As Frank lets his thoughts settle for what feels like years, but is really only a couple of seconds, he can hear the sound of someone rushing past Gerard who’s exiting back through the doorway. Gerard rushes an “excuse me” and Frank doesn’t lift his head up because he assumes it’s Ray returning from wherever he ran off to.

Frank is more than surprised then, when he hears the door close behind Gerard but the voice that follows it is not that of Ray’s at all. It’s a familiar voice, but not one Frank knows well, and he’s so startled by it that he has to lift his head up to see if his ears are deceiving him.

Standing just below him, a foot or two into the door, stands Brendon, probably the only person in the world who Frank never thought he’d see in this room, short maybe of the Queen or the ghost of Al Capone. Frank furrows his eyebrows together, looking at Brendon who spares no time for casualties before he erupts into words.

“Hey, Frank, so I know you know who I am, or at least I fucking hope you do cause I’m on the same team as you, but anyway, there’s some things we’ve got to talk about. Or at least, I’ll talk and you’ll listen, as I hear you don’t do a lot of talking these days, and I suppose I understand because I know exactly what you’re going through.”

His words throw Frank off, and the fact that they’re coming from the guy on the team that Frank can honestly say he knows the least about is what makes it all the stranger. Frank honestly knows more about Morgan than he does about Brendon. A quick google search will tell you that Morgan’s dad owns a law firm in Atlanta, Georgia and could probably buy this entire school if he so wished to. Googling Brendon’s name just brings up a private Facebook page.

Frank doesn’t say anything to Brendon though, he just glares directly back at him, confusion clear on his face, and Brendon should count himself lucky, because it’s the closest thing to communication that Frank has offered anyone in about 72 hours.

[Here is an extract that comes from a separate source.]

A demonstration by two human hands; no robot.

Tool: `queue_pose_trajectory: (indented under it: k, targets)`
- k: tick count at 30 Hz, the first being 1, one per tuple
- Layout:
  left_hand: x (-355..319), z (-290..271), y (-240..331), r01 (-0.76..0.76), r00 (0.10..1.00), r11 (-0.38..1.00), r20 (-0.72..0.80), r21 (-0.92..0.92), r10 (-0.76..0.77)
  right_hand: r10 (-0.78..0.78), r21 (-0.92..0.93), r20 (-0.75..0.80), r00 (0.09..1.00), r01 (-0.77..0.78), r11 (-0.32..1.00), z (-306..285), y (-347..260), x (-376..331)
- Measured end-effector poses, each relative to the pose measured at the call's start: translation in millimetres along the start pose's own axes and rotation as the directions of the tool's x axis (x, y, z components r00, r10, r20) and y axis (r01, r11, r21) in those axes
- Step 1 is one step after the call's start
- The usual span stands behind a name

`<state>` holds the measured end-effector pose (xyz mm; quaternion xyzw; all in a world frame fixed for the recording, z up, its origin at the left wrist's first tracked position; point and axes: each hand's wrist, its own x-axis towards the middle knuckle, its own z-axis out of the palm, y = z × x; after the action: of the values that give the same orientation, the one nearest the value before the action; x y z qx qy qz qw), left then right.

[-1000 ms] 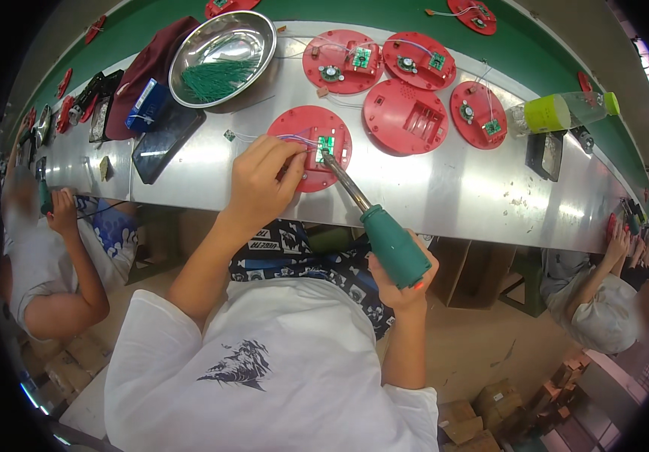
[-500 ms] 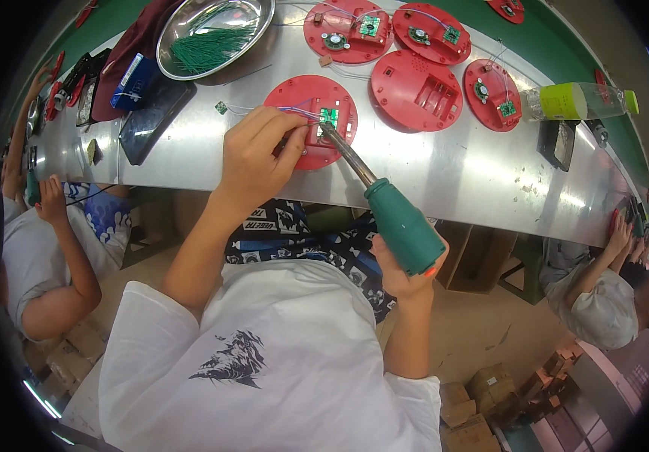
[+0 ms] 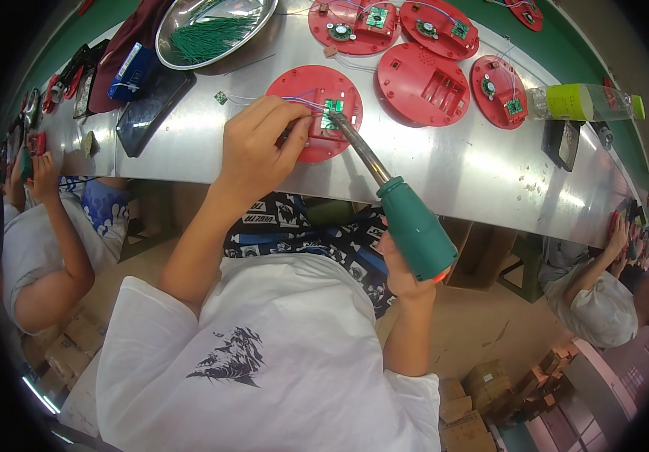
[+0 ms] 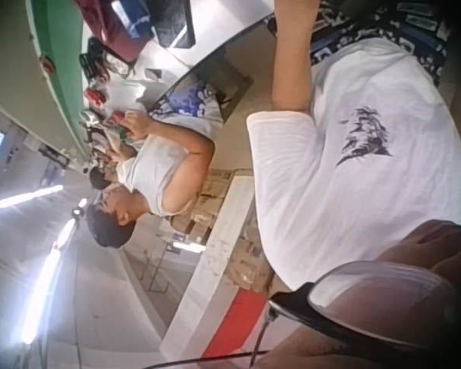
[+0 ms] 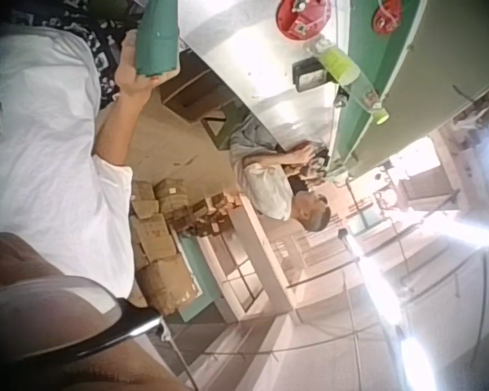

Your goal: Soldering electronic components onto small PCBs housed in red plastic casings on an assembly line.

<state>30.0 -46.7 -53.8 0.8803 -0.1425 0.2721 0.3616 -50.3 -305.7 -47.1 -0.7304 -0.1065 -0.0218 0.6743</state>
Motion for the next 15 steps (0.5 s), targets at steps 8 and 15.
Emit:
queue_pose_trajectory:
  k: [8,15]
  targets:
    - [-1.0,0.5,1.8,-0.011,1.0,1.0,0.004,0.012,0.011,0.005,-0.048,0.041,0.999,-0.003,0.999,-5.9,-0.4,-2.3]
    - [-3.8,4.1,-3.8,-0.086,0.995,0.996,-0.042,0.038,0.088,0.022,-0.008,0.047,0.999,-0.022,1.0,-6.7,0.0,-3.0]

“Listen, Frank, I know I don’t really talk to any of you that much, and it’s not because of some big huge riddle that you gotta work out, I just don’t really like to hang out with jocks, because in general, you’re all dicks. No offense, I’m sure not all jocks are dicks, it’s just that I’ve met a whole bunch of shitty hockey players, and not a whole heck of a lot of nice hockey players, so I’m really playing the odds here. I’m doing hockey for the scholarship, nothing else, okay? Hockey just means school is cheaper, I don’t want to make friends with the team, I just want to stay under the radar, get myself a degree that my mom will be happy to put on the refrigerator, and move on with my life. Now, unfortunately, for god knows why, everything has all fucking blown up. I can’t stay under the radar now, because everyone’s all out there screaming bloody murder over some shitty ass stuff that doesn’t fucking matter.”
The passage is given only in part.